Alex Ross's The Rest is Noise reminded me of classical music's quintessential role in films and also about its presence in my life. When Ross referred to one of the "most famous opening flourish in music: the "mountain sunrise" from Thus Spake Zarathustra" I realized Richard Strauss's influence in film. Then, I realized that classical music has influenced me via totally unrelated movies. First I heard Zarathustra in Toy Story 2, one of my favorite movies as a child, then in Zoolander, and finally in 2001: A Space Odyssey

Music has the ability to set the tone for everything it accompanies, like it does in movies. Thus Spake Zarathustra "draws… cosmic power" (p. 7), says Ross. 2001 begins with a black screen and Zarathustra playing creating a sense of anticipation before an eclipsed sun is revealed and then the Earth is shone by the sun. Later, in the "Dawn of Man" scene this same tone poem evokes anticipation, then confusion and then a sense of achievement when an early hominid succeeds in killing another tribe's leader. To me 2001 is a film of cosmic proportions in every sense that, besides its acclaim in every possible area, exposed me to classical music.
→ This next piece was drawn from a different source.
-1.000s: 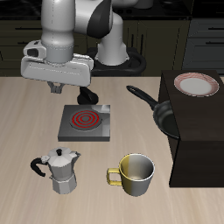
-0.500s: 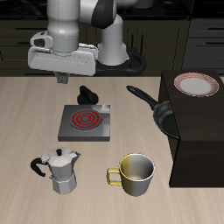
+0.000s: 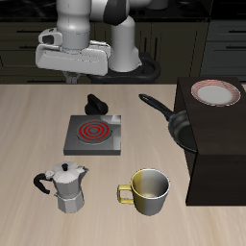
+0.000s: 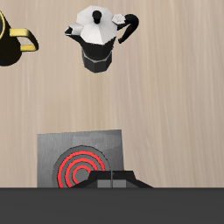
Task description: Place the frying pan on the top layer of the shelf and place the moka pot on the stove
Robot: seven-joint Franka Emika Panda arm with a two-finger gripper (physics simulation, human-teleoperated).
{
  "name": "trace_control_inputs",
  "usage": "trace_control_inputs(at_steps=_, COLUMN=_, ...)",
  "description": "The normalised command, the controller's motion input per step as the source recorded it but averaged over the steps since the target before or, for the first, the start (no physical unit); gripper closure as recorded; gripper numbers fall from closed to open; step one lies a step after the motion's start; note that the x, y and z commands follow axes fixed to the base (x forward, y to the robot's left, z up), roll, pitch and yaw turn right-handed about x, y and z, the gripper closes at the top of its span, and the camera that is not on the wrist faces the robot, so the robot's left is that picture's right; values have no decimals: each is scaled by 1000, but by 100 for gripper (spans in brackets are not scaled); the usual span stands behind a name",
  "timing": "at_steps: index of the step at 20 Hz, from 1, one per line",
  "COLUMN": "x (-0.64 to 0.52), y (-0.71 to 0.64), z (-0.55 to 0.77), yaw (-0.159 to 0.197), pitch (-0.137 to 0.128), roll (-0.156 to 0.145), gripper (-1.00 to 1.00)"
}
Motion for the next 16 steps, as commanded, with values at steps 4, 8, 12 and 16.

Music also creates bonds between the different media. To me, both Toy Story 2 and Zoolander allude to the superb 2001: A Space Odyssey and when I see and hear this, I sympathize with these movies. They not only create feelings of expectation through sound, but also mock and reference the innovative work of Kubrick's film. Toy Story 2 does not mock Kubrick's film because it uses Zarathustra very briefly, but Zoolander totally mimicked the "Dawn of Man" scene I talked about earlier. To me, this allusion simply reminds everyone who watched Zoolander about 2001: A Space Odyssey and it makes me think (possibly I am wrong) that the makers of this movie praise it even more than I do. Besides Zarathustra, I can immediately say I also remember Richard Wagner's "Ride of the Valkyries" in a handful of movies. Most notably, in Apocalypse Now, Watchmen and even The Hangover. Definitely classical music makes its way into pop culture.